Data supplied
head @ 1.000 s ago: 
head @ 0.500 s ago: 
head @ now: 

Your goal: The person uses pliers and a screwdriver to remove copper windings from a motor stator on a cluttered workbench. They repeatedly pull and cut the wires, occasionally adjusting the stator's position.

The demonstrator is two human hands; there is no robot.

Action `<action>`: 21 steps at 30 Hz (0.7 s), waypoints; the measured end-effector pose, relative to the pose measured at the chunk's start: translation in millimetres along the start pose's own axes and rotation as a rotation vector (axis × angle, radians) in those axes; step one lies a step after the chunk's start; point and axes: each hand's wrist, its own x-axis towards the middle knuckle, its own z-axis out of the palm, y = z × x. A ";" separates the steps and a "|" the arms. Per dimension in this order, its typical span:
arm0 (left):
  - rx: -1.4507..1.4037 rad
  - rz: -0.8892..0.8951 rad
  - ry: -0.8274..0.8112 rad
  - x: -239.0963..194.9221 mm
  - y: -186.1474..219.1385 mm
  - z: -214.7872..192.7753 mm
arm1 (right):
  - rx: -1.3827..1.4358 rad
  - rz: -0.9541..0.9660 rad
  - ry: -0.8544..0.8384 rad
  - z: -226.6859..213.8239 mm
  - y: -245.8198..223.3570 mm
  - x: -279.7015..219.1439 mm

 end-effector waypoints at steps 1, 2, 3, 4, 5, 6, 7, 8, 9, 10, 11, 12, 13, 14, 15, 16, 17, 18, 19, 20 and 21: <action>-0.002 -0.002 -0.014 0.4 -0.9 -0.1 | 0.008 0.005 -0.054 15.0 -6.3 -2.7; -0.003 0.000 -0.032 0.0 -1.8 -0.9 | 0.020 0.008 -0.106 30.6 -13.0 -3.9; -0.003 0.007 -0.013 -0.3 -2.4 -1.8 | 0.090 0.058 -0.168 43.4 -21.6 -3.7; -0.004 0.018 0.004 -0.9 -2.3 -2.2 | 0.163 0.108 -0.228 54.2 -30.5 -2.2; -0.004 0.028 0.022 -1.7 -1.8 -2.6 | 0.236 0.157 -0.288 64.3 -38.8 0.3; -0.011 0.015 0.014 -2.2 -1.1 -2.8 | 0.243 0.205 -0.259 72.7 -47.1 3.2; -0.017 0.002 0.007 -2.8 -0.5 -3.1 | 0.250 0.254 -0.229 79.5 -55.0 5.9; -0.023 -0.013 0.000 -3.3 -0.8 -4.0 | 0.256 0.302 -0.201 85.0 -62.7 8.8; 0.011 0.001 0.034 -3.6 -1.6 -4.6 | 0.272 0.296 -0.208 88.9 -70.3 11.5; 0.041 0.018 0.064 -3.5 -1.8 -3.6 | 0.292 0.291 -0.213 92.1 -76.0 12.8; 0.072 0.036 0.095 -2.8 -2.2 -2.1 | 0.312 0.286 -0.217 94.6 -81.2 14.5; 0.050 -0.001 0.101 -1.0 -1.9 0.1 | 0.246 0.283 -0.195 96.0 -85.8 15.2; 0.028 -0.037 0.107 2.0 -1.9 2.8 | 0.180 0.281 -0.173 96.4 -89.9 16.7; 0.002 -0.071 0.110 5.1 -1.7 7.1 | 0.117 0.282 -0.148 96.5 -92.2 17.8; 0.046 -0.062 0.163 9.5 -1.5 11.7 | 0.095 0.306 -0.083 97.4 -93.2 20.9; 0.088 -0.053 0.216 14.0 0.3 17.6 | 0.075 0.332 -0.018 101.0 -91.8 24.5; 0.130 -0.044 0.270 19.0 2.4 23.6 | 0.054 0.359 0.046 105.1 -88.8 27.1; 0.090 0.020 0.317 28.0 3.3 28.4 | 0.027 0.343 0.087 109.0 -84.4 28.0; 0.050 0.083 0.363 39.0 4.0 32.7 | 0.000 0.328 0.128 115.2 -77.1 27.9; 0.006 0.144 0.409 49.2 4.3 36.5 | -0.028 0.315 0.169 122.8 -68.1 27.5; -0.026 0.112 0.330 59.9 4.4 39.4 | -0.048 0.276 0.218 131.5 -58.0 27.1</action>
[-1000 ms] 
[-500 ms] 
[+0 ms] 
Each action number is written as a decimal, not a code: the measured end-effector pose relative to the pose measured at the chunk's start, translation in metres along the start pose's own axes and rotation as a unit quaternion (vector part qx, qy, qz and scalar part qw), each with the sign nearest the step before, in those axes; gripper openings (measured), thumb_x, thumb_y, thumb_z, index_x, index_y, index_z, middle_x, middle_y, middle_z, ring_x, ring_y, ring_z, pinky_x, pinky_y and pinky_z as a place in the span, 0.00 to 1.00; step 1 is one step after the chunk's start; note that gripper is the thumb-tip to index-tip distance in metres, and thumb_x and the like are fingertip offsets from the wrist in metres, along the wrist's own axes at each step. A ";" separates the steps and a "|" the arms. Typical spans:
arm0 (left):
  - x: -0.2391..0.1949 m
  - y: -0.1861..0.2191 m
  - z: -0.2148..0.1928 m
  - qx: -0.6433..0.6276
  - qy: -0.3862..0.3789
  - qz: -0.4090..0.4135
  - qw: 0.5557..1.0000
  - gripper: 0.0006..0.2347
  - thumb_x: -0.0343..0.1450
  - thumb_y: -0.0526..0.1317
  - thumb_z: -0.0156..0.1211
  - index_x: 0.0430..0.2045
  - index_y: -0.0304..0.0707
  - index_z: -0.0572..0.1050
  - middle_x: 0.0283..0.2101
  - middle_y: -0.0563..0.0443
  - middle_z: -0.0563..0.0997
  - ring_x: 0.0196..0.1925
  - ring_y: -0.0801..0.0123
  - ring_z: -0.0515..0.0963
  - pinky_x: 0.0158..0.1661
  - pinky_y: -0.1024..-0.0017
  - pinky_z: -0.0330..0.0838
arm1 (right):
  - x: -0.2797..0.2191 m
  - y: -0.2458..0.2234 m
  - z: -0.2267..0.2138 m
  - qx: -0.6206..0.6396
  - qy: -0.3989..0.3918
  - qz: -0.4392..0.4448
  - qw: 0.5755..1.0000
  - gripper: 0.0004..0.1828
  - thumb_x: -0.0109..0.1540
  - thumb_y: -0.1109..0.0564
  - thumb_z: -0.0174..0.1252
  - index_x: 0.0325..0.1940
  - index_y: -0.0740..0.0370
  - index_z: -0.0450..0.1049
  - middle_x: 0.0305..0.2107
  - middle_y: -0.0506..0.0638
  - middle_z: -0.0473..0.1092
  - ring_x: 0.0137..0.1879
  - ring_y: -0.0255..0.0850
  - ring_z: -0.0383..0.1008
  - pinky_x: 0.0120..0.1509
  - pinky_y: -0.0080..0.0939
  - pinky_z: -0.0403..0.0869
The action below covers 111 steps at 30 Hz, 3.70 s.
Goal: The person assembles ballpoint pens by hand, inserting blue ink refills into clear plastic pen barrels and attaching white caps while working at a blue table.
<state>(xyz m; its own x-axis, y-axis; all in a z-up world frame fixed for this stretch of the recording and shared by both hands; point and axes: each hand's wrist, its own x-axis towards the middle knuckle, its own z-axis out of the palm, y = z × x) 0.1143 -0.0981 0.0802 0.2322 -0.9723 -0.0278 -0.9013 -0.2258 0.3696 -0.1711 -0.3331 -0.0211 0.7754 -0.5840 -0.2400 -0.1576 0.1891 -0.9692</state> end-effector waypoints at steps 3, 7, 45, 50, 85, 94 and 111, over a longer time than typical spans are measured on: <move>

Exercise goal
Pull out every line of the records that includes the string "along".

Output below
Action `<action>`: 21 steps at 30 Hz (0.7 s), waypoints; the measured end-effector pose, relative to the pose measured at the chunk's start: translation in millimetres along the start pose's own axes and rotation as a rotation vector (axis × angle, radians) in those axes; step one lies a step after the chunk's start; point and axes: each hand's wrist, its own x-axis towards the middle knuckle, its own z-axis out of the palm, y = z × x. A ";" separates the steps and a "|" the arms. Per dimension in this order, its typical span:
Each action number is written as a decimal, not a code: the measured end-effector pose relative to the pose measured at the chunk's start, translation in metres along the start pose's own axes and rotation as a unit quaternion (vector part qx, qy, qz and scalar part qw), each with the sign nearest the step before, in those axes; gripper openings (measured), thumb_x, thumb_y, thumb_z, index_x, index_y, index_z, middle_x, middle_y, middle_z, ring_x, ring_y, ring_z, pinky_x, pinky_y and pinky_z as a place in the span, 0.00 to 1.00; step 1 is one step after the chunk's start; note that gripper is the thumb-tip to index-tip distance in metres, and thumb_x and the like are fingertip offsets from the wrist in metres, along the wrist's own axes at each step. A ";" separates the steps and a "|" the arms. Typical spans:

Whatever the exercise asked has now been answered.